Saturday, September 10, 2016

Fiorello


Fiorello!The cast, with Rebecca Brudner as Thea and Austin Scott Lombardi as Fiorello front and center 
(Photos by Alexander Hill)



The best and most probably generous way to enjoy this production of Fiorello is to pretend you are not in New York City at the otherwise resident home of the Classic Stage Company but rather in retreat to Stockbridge, Mass where the Berkshire Theatre Group first presented its revival of the wonderful but barely remembered 1959Tony Award and Pulitzer Prize-winning musical this past summer. It is this production that has been moved lock, stock and barrel to East 13th Street for those who might like to see what a youthful, talented cast and company has done with it.

What they have done with it is significant because there will now not likely ever be a full scale Broadway revival. And this production, as gleeful and exuberant as it is being performed, is just not up to Broadway or even normal Off-Broadway standards. Fans of the City Center Encore Series have already had the pleasure of two delightful concert stagings in recent times of this musical about the former New York City Mayor Fiorello La Guardia, neither of which prompted a move to Broadway. This is not to suggest that a real powerhouse performer in the title role couldn’t have made the difference.

At any rate, and once you relax and submit to the budgetary and artistic limitations of the production imposed on it by director Bob Moss and to those of the cast members, you can sit back and enjoy the terrific score by Sheldon Harnick and Jerry Bock that is played most earnestly by Alev Gokce Erem on the violin and Robert Frost on the keyboard.

Being topical and timely in this election year is certainly a help for this musical that boasts a rather nifty and fairly accurate book by the revered scribes George Abbott and Jerome Weidman. It’s all about the rise of a head-strong young lawyer as he gains political prestige in congress and onward to become Mayor of NYC even after a blistering defeat to Jimmy Walker in 1929. To the book’s credit, the women in his life are not treated as peripheral entities, but rather as commendably and sensitively dramatized personalities.

Filed with the zingiest, singiest, music (the kind you don’t hear any more) by Bock and the still with us and writing composer/lyricist Harnick, it’s virtually impossible to sit still in your seat. If only the cast were able to muster up more of the panache, spunk and sparkle that is already inherent in the material. The ethnic and other  dancing created by choreographer is lively but pedestrian.

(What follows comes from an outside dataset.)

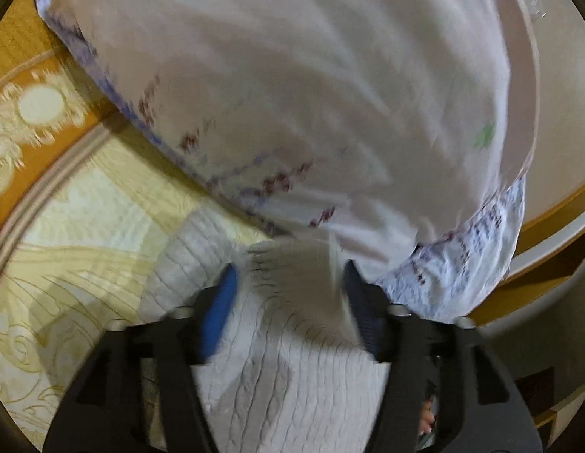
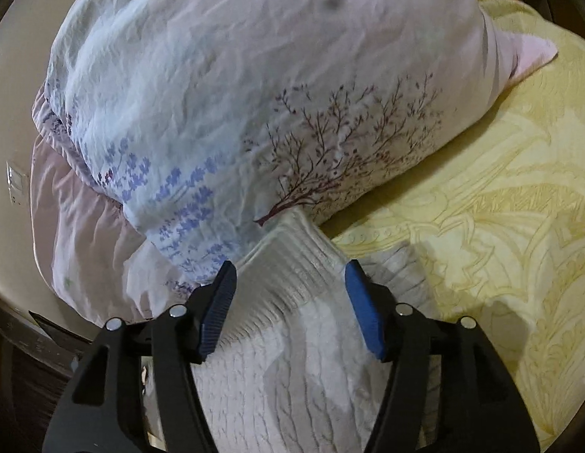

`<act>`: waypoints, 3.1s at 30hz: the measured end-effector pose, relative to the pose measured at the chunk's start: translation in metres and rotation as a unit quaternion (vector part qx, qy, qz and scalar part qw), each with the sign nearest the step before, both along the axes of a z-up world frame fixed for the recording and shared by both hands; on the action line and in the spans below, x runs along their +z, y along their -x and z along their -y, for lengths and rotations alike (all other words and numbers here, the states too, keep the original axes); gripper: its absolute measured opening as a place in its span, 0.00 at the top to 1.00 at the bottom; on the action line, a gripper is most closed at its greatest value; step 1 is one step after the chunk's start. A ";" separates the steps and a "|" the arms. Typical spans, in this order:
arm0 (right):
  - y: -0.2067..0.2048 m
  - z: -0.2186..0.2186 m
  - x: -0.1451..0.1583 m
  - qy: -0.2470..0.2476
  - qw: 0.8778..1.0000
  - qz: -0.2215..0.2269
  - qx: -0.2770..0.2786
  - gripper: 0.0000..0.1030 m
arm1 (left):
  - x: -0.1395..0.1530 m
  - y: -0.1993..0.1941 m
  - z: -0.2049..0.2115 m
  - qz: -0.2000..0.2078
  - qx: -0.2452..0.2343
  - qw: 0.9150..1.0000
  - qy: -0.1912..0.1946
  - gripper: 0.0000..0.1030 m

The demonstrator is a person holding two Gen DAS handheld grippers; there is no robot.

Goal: Fold small clothes

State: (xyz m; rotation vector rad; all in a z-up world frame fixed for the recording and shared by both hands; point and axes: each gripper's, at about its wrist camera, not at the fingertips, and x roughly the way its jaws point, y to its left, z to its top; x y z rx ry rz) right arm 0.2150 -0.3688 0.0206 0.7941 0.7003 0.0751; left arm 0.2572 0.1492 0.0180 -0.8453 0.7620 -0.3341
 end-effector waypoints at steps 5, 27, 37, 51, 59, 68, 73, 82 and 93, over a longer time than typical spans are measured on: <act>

There is no question that Austin Scott Lombardi is putting his heart and soul in his interpretation of Fiorello, but his physical frame and rigorous posturing is closer to what we might envision about another NYC Mayor - Jimmy Walker. But Lombardi does his best  to be a symbol during an epoch period in New York City history. What I did love about his aggressively endearing performance that he made me believe than an honest politician is not a figment of my imagination.

Despite a woefully misguided and inept attempt to give his cronies the realistic sound of New Yawkers, I particularly liked the energy expended by them and particularly Ryan Morsbach as Ben, Fiorello’s political cohort, in the two great tough and brilliantly cynical numbers “Politics and Poker,” and “Little Tin Box.” Chelsea Cree Groen as Dora the sweatshop girl Fiorello helps during a strike, nails the hilarious “I Love a Cop” with her kittenish voice. That gorgeous ballad “Til Tomorrow” still manages to bring forth tears, as beautifully sung by a terrific Rebecca Brudner, as Thea the woman whose admiration for Fiorello grows to love as his first wife. Katie Birenboim, as Fiorello’s secretary who becomes his second wife has a golden moment with another lovely ballad “The Very Next Man.”

A hand is due for the chorus cuties for their razzamatazz number “Gentleman Jimmy. Unfortunately, there was too much awkward and intrusive moving of scenery that  gave the show a community theater look. The costumes fulfilled their era-invoking duties. I wish I felt moved to cast a yea vote for this revival, but I’m still resigned to abstain until the real new deal comes along.